[Work task] In full and without error, repeat the entries below.

Items from a data source:
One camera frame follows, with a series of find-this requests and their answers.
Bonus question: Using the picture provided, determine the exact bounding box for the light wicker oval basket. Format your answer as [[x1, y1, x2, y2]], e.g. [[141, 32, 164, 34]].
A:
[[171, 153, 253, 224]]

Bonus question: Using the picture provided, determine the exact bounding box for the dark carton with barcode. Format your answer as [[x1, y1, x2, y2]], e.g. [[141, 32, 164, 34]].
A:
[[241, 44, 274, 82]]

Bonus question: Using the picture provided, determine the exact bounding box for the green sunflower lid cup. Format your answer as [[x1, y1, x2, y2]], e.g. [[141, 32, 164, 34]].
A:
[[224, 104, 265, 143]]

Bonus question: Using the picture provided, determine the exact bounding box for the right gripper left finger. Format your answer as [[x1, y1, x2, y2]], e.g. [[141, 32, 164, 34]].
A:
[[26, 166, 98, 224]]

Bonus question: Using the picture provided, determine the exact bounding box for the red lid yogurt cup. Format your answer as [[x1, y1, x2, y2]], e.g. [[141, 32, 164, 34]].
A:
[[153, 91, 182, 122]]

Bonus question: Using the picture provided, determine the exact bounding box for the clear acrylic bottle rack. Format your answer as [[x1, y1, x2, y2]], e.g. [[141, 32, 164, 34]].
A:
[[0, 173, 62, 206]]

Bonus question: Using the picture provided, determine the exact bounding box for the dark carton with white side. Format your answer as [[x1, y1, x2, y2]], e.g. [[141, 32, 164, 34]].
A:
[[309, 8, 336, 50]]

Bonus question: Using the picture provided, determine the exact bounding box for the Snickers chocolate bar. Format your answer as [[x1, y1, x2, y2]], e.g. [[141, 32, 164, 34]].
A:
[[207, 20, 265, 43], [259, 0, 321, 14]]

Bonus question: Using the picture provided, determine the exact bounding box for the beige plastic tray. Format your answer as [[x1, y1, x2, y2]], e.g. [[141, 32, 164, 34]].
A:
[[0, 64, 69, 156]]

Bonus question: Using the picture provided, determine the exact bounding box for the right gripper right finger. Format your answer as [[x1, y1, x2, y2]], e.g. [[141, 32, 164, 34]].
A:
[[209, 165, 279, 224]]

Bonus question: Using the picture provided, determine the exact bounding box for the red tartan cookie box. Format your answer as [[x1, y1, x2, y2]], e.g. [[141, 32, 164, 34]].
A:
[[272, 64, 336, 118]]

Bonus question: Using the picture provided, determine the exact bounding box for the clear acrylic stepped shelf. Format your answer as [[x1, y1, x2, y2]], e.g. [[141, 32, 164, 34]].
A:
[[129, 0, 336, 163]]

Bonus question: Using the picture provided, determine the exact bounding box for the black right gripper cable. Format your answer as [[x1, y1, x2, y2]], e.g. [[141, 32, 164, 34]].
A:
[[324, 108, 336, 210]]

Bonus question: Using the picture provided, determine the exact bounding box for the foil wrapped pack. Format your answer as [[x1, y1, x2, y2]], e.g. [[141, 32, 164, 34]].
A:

[Solved exercise]
One camera frame follows, with a series of find-this requests and their answers.
Bonus question: Using the picture provided, determine the exact bounding box for the light wicker oval basket. Format your answer as [[x1, y1, x2, y2]], e.g. [[141, 32, 164, 34]].
A:
[[171, 153, 253, 224]]

Bonus question: Using the picture provided, determine the exact bounding box for the dark carton with barcode. Format your answer as [[x1, y1, x2, y2]], e.g. [[141, 32, 164, 34]].
A:
[[241, 44, 274, 82]]

Bonus question: Using the picture provided, determine the exact bounding box for the green sunflower lid cup. Format your answer as [[x1, y1, x2, y2]], e.g. [[141, 32, 164, 34]].
A:
[[224, 104, 265, 143]]

Bonus question: Using the picture provided, determine the exact bounding box for the right gripper left finger. Format your answer as [[x1, y1, x2, y2]], e.g. [[141, 32, 164, 34]].
A:
[[26, 166, 98, 224]]

Bonus question: Using the picture provided, determine the exact bounding box for the red lid yogurt cup. Format your answer as [[x1, y1, x2, y2]], e.g. [[141, 32, 164, 34]].
A:
[[153, 91, 182, 122]]

Bonus question: Using the picture provided, determine the exact bounding box for the clear acrylic bottle rack. Format your answer as [[x1, y1, x2, y2]], e.g. [[141, 32, 164, 34]].
A:
[[0, 173, 62, 206]]

Bonus question: Using the picture provided, determine the exact bounding box for the dark carton with white side. Format your answer as [[x1, y1, x2, y2]], e.g. [[141, 32, 164, 34]].
A:
[[309, 8, 336, 50]]

Bonus question: Using the picture provided, determine the exact bounding box for the Snickers chocolate bar. Format your answer as [[x1, y1, x2, y2]], e.g. [[141, 32, 164, 34]].
A:
[[207, 20, 265, 43], [259, 0, 321, 14]]

Bonus question: Using the picture provided, determine the exact bounding box for the beige plastic tray. Format your answer as [[x1, y1, x2, y2]], e.g. [[141, 32, 164, 34]].
A:
[[0, 64, 69, 156]]

Bonus question: Using the picture provided, determine the exact bounding box for the right gripper right finger. Format your answer as [[x1, y1, x2, y2]], e.g. [[141, 32, 164, 34]].
A:
[[209, 165, 279, 224]]

Bonus question: Using the picture provided, determine the exact bounding box for the red tartan cookie box. Format your answer as [[x1, y1, x2, y2]], e.g. [[141, 32, 164, 34]].
A:
[[272, 64, 336, 118]]

Bonus question: Using the picture provided, determine the exact bounding box for the clear acrylic stepped shelf. Format your answer as [[x1, y1, x2, y2]], e.g. [[141, 32, 164, 34]].
A:
[[129, 0, 336, 163]]

Bonus question: Using the picture provided, determine the exact bounding box for the black right gripper cable. Format your answer as [[x1, y1, x2, y2]], e.g. [[141, 32, 164, 34]].
A:
[[324, 108, 336, 210]]

Bonus question: Using the picture provided, determine the exact bounding box for the foil wrapped pack. Format your answer as [[x1, y1, x2, y2]], e.g. [[141, 32, 164, 34]].
A:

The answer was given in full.